Days later, her research vanished from every system she had access to. The next morning, the Institute left a business card on her windowsill, inside a sealed flat. She was offered a place not just to continue her research—but to apply it.
Skills:
- Specialist in meteorological anomalies, geospatial pressure shifts, and boundary-layer turbulence
- Experienced in detecting fae-associated weather patterns: looping currents, unseasonal fog, static wind corridors
- Uses custom-built wind chimes, pressure traps, and analog barometers in the field
- One of few FDG staff trained to “listen” to atmospheric distortion through sonic analysis
She keeps a wind journal by her bedside, recording dreams that begin with breeze and end in storm.
Personality:
Calm, incisive, and often lost in thought.

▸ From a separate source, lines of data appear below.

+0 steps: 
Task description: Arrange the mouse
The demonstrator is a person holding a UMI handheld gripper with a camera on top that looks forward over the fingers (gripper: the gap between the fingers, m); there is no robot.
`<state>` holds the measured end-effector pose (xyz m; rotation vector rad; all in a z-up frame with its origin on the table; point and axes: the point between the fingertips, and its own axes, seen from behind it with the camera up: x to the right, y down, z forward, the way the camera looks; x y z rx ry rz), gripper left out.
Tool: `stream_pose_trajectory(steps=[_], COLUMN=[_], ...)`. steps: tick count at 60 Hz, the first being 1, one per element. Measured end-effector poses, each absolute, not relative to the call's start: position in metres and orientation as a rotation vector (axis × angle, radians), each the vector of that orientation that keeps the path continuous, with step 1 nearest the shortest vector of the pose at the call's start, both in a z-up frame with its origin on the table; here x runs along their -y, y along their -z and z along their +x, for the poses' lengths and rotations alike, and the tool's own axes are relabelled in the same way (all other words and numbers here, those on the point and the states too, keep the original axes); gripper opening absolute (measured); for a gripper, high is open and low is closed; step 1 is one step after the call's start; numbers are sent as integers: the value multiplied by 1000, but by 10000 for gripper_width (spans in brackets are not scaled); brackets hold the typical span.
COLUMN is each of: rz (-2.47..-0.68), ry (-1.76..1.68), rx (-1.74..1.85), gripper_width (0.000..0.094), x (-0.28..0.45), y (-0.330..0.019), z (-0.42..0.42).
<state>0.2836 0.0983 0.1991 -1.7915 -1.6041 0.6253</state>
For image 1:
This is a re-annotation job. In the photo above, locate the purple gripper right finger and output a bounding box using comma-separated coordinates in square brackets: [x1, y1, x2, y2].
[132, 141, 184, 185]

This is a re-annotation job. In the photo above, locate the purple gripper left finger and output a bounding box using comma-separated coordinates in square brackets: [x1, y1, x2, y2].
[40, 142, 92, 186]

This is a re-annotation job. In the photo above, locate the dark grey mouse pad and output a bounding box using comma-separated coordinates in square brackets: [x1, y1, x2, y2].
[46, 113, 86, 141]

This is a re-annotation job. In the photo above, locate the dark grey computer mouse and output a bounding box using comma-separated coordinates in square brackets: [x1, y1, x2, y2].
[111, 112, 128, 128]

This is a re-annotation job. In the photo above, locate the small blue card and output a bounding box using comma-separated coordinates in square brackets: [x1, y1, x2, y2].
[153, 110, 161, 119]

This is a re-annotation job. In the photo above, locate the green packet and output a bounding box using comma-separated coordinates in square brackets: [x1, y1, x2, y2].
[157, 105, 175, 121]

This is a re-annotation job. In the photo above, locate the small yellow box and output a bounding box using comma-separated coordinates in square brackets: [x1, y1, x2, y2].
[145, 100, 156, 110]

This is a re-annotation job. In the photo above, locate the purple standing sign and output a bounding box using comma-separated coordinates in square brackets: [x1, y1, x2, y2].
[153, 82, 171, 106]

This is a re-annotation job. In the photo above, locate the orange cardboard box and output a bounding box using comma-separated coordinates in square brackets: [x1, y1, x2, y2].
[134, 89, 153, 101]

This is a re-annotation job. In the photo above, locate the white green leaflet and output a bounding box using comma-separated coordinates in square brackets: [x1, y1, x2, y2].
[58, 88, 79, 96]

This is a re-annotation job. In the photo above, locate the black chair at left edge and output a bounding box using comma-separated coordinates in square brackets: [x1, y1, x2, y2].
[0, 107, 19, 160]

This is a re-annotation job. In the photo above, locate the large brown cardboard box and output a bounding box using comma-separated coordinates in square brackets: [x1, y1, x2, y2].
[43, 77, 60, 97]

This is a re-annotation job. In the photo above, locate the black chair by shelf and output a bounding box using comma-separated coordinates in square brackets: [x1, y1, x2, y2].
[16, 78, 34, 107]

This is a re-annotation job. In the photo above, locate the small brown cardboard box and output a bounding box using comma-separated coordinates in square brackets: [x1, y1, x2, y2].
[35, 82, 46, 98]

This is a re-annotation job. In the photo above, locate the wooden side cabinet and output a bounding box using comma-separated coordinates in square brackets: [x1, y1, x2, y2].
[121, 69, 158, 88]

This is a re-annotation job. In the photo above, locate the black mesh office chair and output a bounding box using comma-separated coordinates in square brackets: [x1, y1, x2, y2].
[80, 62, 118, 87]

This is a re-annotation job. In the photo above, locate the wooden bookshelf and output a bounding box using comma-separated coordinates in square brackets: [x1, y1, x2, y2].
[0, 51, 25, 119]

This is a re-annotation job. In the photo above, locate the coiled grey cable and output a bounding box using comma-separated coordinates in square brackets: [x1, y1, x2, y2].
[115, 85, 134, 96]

Isla processes information the way she reads weather—intuitively, through shifts and tensions others miss. She speaks softly, often trailing off mid-sentence when something catches her ear. Blends science and instinct fluidly, which unnerves more orthodox staff. Her quiet confidence rarely falters.
Motive:
To trace the voice in the wind to its source. She doesn’t believe the fae control the weather—but that something ancient may be using it to speak. She intends to answer back.